Crédits : Ce qui a changé

Nul ne peut dire aujourd’hui ce que seront réellement les retombées de la crise que traversent les milieux financiers depuis quelques semaines. Une chose est sure : le paysage bancaire et le marché immobilier en sortiront certainement différents de ce qu’ils étaient il y a encore quelques mois. Il convient pourtant de ne pas céder à la panique, et de faire un examen objectif et complet des conséquences des évènements récents sur l’accès au crédit, notamment pour les particuliers, emprunteurs immobiliers. Etat des lieux :

  1. Peut-on encore trouver un crédit immobilier ? La réponse est oui. Fondamentalement, le réseau In&Fi n’a d’ailleurs pas constaté de chute notable de son activité sur les derniers mois. Même s’ils ont remonté, les taux fixes restent à un niveau tout à fait acceptable (aux alentours de 5 à 5,30% sur 20 ans). En réalité, bien plus qu’à un changement des critères d’acceptation des dossiers par les banques, on assiste à une application beaucoup plus stricte des règles élémentaires d’analyse du risque. Le taux d’endettement ne peut généralement plus dépasser les sacro-saints 33%, et mieux vaut disposer d’un apport suffisant (de l’ordre de 15 à 20%) pour obtenir un accord. D’autres paramètres, comme la stabilité professionnelle, l’ancienneté, ou l’estimation raisonnable du bien immobilier sont également déterminants. La situation conduit surtout à un retour à la prudence. Selon plusieurs estimations, 8 à 10% des dossiers des emprunteurs seraient aujourd’hui écartés par les établissements financiers. On peut en déduire que 90% sont donc toujours considérés comme potentiellement finançables. La demande de financements immobiliers correspond à celle des logements, qui ne se dément pas. La production de crédits immobiliers reste un objectif majeur pour la plupart des banques généralistes.

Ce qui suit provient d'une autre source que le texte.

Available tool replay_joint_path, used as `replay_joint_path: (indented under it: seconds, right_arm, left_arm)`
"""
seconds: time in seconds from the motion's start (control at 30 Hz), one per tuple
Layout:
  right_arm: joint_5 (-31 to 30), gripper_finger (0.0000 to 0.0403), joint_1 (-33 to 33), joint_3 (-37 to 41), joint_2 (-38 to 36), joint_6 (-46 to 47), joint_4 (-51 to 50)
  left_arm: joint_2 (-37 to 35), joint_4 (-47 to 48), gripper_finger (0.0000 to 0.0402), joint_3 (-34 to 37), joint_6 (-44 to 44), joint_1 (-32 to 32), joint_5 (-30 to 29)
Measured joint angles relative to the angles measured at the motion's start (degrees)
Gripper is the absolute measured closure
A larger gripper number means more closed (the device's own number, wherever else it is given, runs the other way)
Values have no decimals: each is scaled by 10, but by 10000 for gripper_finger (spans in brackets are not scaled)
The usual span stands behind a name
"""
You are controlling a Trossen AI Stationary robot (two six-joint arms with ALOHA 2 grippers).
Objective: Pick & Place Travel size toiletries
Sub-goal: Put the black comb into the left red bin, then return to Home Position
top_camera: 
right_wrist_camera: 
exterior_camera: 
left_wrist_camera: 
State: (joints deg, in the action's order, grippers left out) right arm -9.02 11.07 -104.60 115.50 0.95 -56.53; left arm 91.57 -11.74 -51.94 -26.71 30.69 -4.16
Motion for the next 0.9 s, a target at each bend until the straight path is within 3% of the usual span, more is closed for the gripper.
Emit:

  2. En cas de revente préalable, la banque peut-elle toujours accorder un prêt-relais ? Oui. Là aussi, les conditions du marché rendent toutefois nos partenaires plus vigilants. Leur préoccupation va porter avant tout sur la vérification de l’estimation du bien à vendre. Le propriétaire doit faire preuve de réalisme, et accepter de conforter son dossier par deux ou trois expertises, ou parfois d’une attestation notariée. Avant de prêter, la banque va légitimement s’assurer de la qualité de sa garantie, donc de la valeur du bien à vendre, dans un contexte de baisse attendue des prix immobiliers !
  3. Est-ce le moment d’acheter ? En tout cas, rien ne doit dissuader un acquéreur de réaliser son projet s’il juge les conditions réunies. Notre conseil : bien préparer son dossier, et mettre tous les atouts de son côté. La présentation du projet prend toute son importance, au moment ou les établissements prêteurs jugent plus que jamais un dossier sur des critères qualitatifs. On peut raisonnablement parier sur une relative stabilité des taux d’intérêt. (la Banque Centrale Européenne vient d’annoncer une baisse de ses taux directeurs au moment ou nous écrivons ces lignes).